抗Echo30的抗体针对Echo30的的亲和力可使用本领域中熟知或本文所描述的技术来测定，诸如但非限制性的，ELISA、等温滴定热量测定(ITC)、表面等离子共振或荧光偏振测定。

抗Echo30的抗体通常包含重链及轻链，该重链包含具有在本文中被称为(以N→C次序)VH CDR1、VH CDR2及VH CDR3的三个互补决定区(“CDR”)的可变区(VH)，该轻链包含具有在本文中被称为(以N→C次序)VL CDR1、VL CDR2及VL CDR3的三个互补决定区的可变区(VL)。本文提供例示性CDR的氨基酸序列以及例示性抗Echo30的重链及轻链的VH区及VL区的氨基酸序列。抗Echo30抗体的具体实施例包括这些例示性CDR和/或VH和/或VL序列。

在一些实施例中，本发明的抗Echo30的抗体，其包含至少一个CDR的VH，和/或，至少一个CDR的VL；

VH的CDR序列选自：SEQ ID NO：1-3所示的氨基酸序列；

或

VH的CDR序列选自：在SEQ ID NO：1-3所示的氨基酸序列基础上经取代、缺失或添加一个或多个氨基酸形成的氨基酸序列；

或

VH的CDR序列选自：与SEQ ID NO：1-3所示的氨基酸序列至少有80％同源性的、且功能相同或相似的氨基酸序列；

VL的CDR序列选自：SEQ ID NO：5-7所示的氨基酸序列；

或

VL的CDR序列选自：在SEQ ID NO：5-7所示的氨基酸序列基础上经取代、缺失或添加一个或多个氨基酸形成的氨基酸序列；

或

VL的CDR序列选自：与SEQ ID NO：5-7所示的氨基酸序列至少有80％同源性的、且功能相同或相似的氨基酸序列。

至少有80％同源性是指有80％、81％、82％、83％、84％、85％、86％、87％、88％、89％、90％、91％、92％、93％、94％、95％、96％、97％、98％、或99％同源性。

在本发明的具体实施方案中，VH的CDR序列选自：SEQ ID NO：1-3所示的氨基酸序列；VL的CDR序列选自：SEQ ID NO：5-7所示的氨基酸序列。
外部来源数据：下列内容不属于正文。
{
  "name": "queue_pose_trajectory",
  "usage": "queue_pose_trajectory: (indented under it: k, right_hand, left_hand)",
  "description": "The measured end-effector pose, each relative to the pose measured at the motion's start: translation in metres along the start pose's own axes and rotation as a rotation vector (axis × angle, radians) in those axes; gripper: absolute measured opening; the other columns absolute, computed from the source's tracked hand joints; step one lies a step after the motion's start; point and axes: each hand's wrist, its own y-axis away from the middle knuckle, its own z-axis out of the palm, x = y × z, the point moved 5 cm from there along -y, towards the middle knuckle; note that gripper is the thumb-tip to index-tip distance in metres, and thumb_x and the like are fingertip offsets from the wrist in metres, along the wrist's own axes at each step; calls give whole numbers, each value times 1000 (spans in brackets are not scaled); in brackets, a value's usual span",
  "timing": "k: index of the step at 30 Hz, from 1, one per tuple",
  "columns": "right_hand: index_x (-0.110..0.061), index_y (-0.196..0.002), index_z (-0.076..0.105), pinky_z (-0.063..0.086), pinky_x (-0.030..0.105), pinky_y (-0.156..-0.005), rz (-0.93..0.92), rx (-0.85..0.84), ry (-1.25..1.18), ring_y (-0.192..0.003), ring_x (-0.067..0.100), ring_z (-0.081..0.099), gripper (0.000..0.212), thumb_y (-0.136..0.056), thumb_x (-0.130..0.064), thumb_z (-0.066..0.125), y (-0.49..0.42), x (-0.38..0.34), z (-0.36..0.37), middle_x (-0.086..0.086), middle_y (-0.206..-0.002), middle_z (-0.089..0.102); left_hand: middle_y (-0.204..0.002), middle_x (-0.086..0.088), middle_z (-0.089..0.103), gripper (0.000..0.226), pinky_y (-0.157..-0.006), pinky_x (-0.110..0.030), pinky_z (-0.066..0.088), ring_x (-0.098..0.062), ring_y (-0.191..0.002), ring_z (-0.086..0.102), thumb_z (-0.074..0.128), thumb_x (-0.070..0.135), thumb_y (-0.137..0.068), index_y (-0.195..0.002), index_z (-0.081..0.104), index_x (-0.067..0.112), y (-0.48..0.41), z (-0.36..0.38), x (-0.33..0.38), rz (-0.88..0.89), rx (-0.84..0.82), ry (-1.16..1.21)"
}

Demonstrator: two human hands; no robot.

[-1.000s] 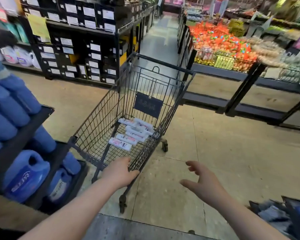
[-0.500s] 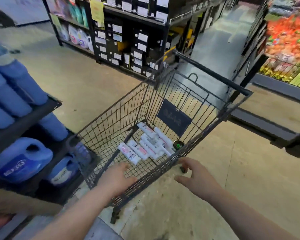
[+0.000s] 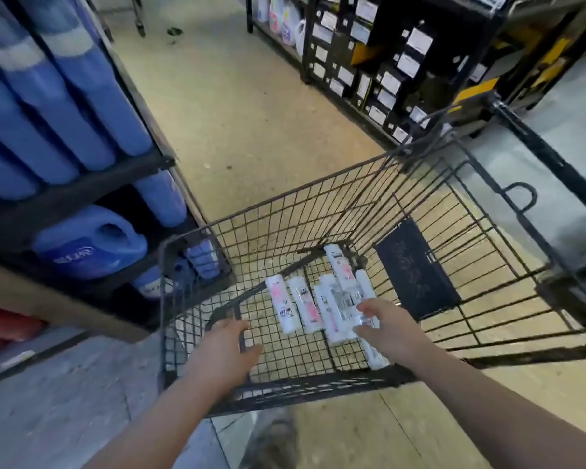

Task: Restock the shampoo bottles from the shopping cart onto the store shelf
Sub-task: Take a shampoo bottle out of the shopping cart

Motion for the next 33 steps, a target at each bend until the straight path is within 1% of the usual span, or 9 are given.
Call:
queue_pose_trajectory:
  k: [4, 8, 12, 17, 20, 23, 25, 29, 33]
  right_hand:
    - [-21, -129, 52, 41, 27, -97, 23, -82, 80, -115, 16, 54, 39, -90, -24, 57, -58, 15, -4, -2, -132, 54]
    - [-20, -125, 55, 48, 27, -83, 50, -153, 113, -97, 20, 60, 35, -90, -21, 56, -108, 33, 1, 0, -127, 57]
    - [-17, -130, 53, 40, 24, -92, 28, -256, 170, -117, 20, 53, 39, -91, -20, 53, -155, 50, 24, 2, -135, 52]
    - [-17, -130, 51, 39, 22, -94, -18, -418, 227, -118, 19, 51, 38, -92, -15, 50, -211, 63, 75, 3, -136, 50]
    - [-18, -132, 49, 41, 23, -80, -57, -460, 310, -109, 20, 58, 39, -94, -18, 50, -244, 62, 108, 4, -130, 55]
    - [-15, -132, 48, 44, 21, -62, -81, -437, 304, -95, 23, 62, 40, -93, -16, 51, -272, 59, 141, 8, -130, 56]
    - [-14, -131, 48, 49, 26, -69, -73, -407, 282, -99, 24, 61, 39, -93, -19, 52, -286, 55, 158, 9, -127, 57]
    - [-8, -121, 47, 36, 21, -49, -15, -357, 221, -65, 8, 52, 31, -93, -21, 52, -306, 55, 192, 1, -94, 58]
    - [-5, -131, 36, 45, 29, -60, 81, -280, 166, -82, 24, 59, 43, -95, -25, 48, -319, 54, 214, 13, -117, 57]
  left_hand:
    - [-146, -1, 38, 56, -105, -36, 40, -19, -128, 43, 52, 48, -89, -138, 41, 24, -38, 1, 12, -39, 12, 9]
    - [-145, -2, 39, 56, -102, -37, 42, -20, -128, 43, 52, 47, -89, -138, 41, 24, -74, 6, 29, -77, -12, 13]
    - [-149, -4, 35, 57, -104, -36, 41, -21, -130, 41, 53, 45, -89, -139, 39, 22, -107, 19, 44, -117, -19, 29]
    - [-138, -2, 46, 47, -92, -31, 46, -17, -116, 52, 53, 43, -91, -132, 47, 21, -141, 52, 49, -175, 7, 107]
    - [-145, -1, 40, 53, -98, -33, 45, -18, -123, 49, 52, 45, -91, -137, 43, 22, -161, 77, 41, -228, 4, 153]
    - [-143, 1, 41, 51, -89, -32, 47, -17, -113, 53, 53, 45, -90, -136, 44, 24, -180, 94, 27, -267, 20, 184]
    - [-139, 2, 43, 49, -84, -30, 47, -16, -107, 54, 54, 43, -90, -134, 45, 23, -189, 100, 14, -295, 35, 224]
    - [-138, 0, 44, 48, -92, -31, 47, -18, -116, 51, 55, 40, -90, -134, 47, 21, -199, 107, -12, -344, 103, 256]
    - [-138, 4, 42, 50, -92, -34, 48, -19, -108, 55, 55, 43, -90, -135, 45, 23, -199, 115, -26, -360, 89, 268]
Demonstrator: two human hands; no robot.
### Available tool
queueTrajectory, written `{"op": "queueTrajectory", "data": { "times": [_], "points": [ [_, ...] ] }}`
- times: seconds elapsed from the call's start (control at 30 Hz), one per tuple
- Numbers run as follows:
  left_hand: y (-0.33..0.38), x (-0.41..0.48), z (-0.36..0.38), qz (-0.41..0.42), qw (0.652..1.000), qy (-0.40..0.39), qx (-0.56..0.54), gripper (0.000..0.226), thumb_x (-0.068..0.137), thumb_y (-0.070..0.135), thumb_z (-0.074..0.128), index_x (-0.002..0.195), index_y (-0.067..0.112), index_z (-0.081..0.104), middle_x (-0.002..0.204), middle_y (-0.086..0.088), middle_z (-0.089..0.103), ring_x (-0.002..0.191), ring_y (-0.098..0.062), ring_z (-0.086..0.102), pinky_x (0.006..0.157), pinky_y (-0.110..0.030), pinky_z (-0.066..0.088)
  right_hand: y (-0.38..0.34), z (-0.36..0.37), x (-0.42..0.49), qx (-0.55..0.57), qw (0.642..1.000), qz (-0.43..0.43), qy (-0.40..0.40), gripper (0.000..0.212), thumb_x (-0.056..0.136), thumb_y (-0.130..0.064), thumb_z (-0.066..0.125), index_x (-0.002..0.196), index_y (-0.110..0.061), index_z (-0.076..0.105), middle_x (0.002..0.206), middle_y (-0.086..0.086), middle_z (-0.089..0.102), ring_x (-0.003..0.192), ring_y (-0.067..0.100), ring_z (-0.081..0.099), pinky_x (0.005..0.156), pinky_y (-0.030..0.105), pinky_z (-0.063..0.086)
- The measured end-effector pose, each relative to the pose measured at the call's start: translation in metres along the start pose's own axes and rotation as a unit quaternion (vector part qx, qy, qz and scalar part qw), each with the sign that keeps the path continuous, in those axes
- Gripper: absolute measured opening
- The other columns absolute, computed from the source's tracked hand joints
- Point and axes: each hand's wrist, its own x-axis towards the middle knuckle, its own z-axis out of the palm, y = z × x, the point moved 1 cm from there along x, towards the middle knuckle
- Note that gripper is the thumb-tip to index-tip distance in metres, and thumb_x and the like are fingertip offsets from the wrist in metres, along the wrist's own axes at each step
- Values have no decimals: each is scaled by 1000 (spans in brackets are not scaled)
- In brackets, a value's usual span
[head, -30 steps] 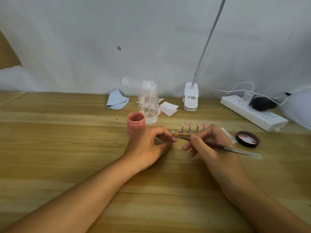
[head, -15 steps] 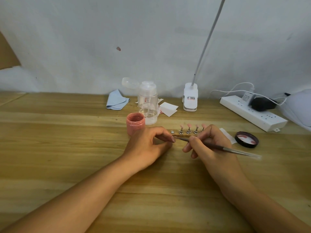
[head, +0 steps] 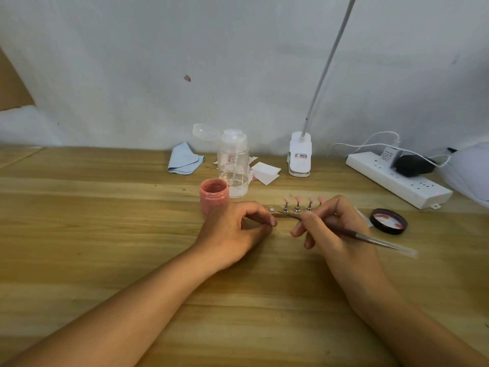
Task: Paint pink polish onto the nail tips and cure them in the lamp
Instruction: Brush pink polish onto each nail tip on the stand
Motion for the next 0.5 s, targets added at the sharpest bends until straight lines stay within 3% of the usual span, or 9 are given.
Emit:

更具体第，VH的CDR1序列具有SEQ ID NO：1所示的氨基酸序列；VH的CDR2序列具有SEQ ID NO：2所示的氨基酸序列；VH的CDR3序列具有SEQ ID NO：3所示的氨基酸序列；VL的CDR1序列具有SEQ ID NO：5所示的氨基酸序列；VL的CDR2序列具有SEQ ID NO：6所示的氨基酸序列；VL的CDR3序列具有SEQ ID NO：7所示的氨基酸序列。

进一步，本发明的所述抗体包括VH和/或VL，其中：

所述VH具有SEQ ID NO：4所示的氨基酸序列，或所述VH具有在SEQ ID NO：4所示的氨基酸序列基础上经取代、缺失或添加一个或多个氨基酸形成的氨基酸序列；或所述VH具有与SEQ ID NO：4所示的氨基酸序列至少有80％同源性的、且功能相同或相似的氨基酸序列；

所述VL具有SEQ ID NO：8所示的氨基酸序列，或所述VL具有在SEQ ID NO：8所示的氨基酸序列基础上经取代、缺失或添加一个或多个氨基酸形成的氨基酸序列；或所述VL具有与SEQ ID NO：8所示的氨基酸序列至少有80％同源性的、且功能相同或相似的氨基酸序列。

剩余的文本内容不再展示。